**Task instructions**
Would you restate all the data that follows, word for word?

**Data block**
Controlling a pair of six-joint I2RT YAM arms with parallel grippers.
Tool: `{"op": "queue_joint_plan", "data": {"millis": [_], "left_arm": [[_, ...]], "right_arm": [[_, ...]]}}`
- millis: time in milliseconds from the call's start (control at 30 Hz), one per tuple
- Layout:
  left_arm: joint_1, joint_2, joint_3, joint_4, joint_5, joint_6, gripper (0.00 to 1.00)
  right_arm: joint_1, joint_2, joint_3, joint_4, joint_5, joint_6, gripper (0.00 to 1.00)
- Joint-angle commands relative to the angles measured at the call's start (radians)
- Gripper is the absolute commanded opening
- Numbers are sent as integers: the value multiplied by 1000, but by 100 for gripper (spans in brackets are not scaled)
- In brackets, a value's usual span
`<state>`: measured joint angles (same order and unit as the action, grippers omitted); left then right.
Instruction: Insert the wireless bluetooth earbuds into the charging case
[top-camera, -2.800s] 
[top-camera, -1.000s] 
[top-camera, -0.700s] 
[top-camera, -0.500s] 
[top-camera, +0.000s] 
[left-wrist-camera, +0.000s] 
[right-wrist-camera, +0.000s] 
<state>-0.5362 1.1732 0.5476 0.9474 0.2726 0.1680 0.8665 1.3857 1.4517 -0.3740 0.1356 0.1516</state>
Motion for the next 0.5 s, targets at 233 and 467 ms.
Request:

**Exercise solution**
Controlling a pair of six-joint I2RT YAM arms with parallel grippers.
Tool: `{"op": "queue_joint_plan", "data": {"millis": [_], "left_arm": [[_, ...]], "right_arm": [[_, ...]]}}`
- millis: time in milliseconds from the call's start (control at 30 Hz), one per tuple
- Layout:
  left_arm: joint_1, joint_2, joint_3, joint_4, joint_5, joint_6, gripper (0.00 to 1.00)
  right_arm: joint_1, joint_2, joint_3, joint_4, joint_5, joint_6, gripper (0.00 to 1.00)
- Joint-angle commands relative to the angles measured at the call's start (radians)
- Gripper is the absolute commanded opening
- Numbers are sent as integers: the value multiplied by 1000, but by 100 for gripper (spans in brackets are not scaled)
- In brackets, a value's usual span
`<state>`: measured joint angles (same order and unit as the action, grippers omitted); left then right.
Instruction: Insert the wireless bluetooth earbuds into the charging case
[top-camera, -2.800s] 
[top-camera, -1.000s] 
[top-camera, -0.700s] 
[top-camera, -0.500s] 
[top-camera, +0.000s] 
[left-wrist-camera, +0.000s] 
[right-wrist-camera, +0.000s] 
<state>-0.5362 1.1732 0.5476 0.9474 0.2726 0.1680 0.8665 1.3857 1.4517 -0.3740 0.1356 0.1516</state>
Motion for the next 0.5 s, targets at 233 and 467 ms.
Request:

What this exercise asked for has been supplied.